O ex-ministro defendeu o canal de negociação aberto pelo ex-prefeito de São Paulo Fernando Haddad (PT). “O Haddad teve uma conversa sobre a economia brasileira e acharam que era sobre política eleitoral no estrito senso”. 

Sobre a possibilidade de ele próprio concorrer, Wagner afirmou: “Não coloco meu nome em hipótese alguma à disposição neste momento. E não adianta perguntarem 'e no próximo momento?'. Não estou trabalhando com o próximo momento."

VAIAS
No mesmo ato, os pré-candidatos Manuela D’Ávila (PC do B) e Guilherme Boulos (PSOL) divergiram sobre a possibilidade de abertura de canal de comunicação com o ex-ministro Joaquim Barbosa.

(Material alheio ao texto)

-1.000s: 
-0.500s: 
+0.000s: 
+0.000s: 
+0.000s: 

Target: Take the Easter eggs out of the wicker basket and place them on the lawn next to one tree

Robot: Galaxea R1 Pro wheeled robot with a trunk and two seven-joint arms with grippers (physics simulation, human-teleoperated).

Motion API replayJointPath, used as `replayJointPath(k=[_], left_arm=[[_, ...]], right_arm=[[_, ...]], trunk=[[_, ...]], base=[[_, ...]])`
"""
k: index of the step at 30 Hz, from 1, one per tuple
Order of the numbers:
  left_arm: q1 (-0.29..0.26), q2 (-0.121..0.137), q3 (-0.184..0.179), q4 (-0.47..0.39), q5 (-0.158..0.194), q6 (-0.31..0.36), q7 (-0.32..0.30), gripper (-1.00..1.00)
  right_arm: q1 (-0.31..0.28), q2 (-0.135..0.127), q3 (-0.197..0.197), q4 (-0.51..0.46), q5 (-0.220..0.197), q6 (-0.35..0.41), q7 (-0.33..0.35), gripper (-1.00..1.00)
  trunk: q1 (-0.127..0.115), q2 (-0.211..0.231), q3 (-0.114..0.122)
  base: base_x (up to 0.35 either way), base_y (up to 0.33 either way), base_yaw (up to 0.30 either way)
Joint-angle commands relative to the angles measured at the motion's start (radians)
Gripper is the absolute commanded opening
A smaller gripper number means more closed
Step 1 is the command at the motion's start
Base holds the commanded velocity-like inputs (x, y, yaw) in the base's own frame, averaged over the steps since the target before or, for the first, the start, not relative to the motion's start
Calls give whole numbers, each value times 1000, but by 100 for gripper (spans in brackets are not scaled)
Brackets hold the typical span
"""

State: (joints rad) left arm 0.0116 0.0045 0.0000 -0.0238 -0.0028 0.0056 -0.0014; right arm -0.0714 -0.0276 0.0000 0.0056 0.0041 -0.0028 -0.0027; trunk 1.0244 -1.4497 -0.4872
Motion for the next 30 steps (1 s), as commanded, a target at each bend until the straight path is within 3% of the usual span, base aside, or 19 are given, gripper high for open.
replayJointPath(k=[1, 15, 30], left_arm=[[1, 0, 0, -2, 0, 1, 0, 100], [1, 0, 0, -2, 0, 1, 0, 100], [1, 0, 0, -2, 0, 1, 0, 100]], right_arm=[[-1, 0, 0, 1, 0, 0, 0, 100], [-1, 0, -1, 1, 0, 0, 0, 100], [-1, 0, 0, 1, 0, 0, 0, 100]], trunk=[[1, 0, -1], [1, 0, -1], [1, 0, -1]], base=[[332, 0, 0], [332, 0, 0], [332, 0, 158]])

Para Boulos, não existe um diálogo estabelecido com o ex-ministro do STF. “Joaquim Barbosa ainda é uma incógnita. Mas todas as declarações dele vão de uma maneira preocupante no sentido de respaldar o liberalismo econômico que está muito longe das propostas defendidas pela esquerda do ponto de vista de que o programa econômico tem que servir para as maiorias sociais e não ao 1% do mercado financeiro”, declarou.

Já Manuela afirma que não se está em busca de uniformidade, mas de unidade em torno do principal para o Brasil. Segundo ela, Barbosa fez manifestações importantes.

“Se a pessoa é contra a reforma trabalhista, se entende que a prisão de Lula é arbitrária e que é possível desenvolver o Brasil estimulando o trabalho, a gente tem que estimular as pontes. Não implodi-las.”

O ato em Curitiba teve estimativa de público, segundo a Polícia Militar, de 5 mil pessoas. Segundo os organizadores, foram 25 mil. Já a CUT diz que foram 40 mil.

Um dos organizadores do ato, o secretário-geral da Força Sindical, João Carlos Gonçalves, o Juruna, foi vaiado ao citar o nome da central, o que exigiu que o presidente da CUT, Vagner Freitas, e a presidente do PT, senadora Gleisi Hoffmann, fossem à beira do palco para puxar aplauso para ele. Ao discursar, Freitas ressaltou ser essa a primeira vez em que sete centrais se unem para celebrar o Dia do Trabalhador Juruna reagiu indignado. “Grupelhos esquerdistas [da CUT] são capazes de estragar uma unidade”, protestou.

Outro vaiado foi o ex-ministro Aldo Rebelo (SD). Ex-PC do B e PSB, foi chamado de traidor e golpista enquanto tentava discursar.

O ex-ministro encerrou seu discurso com uma queixa. Aldo afirmou que, para ele, este Primeiro de Maio poderia representar a retomada da unidade do movimento sindical que testemunhou em 2006 em favor da reeleição de Lula.

Mas ressaltou: “Se não somos capazes de manter a tolerância em um ato como este, não temos autoridade para pedir unidade em defesa da democracia”.

Ele comparou a atitude de militantes de esquerda com o de seus opositores. “Que eles alimentem esse clima, eu compreendo. Só não compreendo quem se declara democrata não ter capacidade de tolerar”.